* [THE PROBLEM] Scan the material for the word "rendered" and return every matching line.
*** INPUT DATA ***
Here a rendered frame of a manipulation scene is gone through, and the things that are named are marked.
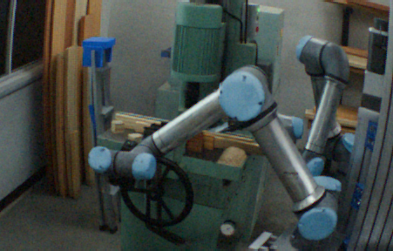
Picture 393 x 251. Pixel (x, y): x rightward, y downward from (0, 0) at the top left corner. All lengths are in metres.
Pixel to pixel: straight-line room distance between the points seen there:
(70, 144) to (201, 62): 1.68
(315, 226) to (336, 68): 0.61
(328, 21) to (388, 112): 2.73
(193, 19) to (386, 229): 1.10
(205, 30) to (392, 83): 0.81
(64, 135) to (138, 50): 1.40
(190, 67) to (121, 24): 2.66
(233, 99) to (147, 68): 3.31
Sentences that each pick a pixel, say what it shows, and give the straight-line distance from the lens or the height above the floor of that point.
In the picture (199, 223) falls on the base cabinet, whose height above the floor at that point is 0.62.
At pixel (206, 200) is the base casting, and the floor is 0.74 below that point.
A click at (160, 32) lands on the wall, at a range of 4.56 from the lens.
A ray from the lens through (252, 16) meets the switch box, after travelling 2.34.
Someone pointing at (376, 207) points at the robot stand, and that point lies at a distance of 1.76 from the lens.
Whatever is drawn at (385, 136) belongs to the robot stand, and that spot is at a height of 1.19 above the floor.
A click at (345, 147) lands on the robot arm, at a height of 1.02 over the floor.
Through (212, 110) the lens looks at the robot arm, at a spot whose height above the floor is 1.22.
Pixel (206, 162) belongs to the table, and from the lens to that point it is 2.06.
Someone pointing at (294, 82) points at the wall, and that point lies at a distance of 4.42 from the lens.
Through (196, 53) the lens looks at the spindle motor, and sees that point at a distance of 2.06.
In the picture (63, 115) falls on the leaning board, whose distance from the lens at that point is 3.49.
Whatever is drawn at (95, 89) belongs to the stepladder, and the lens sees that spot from 2.97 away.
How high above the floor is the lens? 1.65
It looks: 18 degrees down
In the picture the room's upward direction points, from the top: 6 degrees clockwise
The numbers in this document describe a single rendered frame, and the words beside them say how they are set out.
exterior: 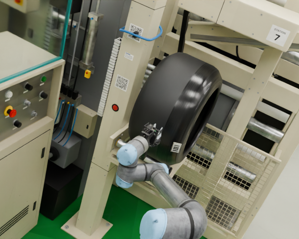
*** End of INPUT DATA ***
* [COMPLETED EXERCISE]
Here a rendered frame of a manipulation scene is gone through, and the things that are named are marked.
The numbers in this document describe a single rendered frame, and the words beside them say how they are set out.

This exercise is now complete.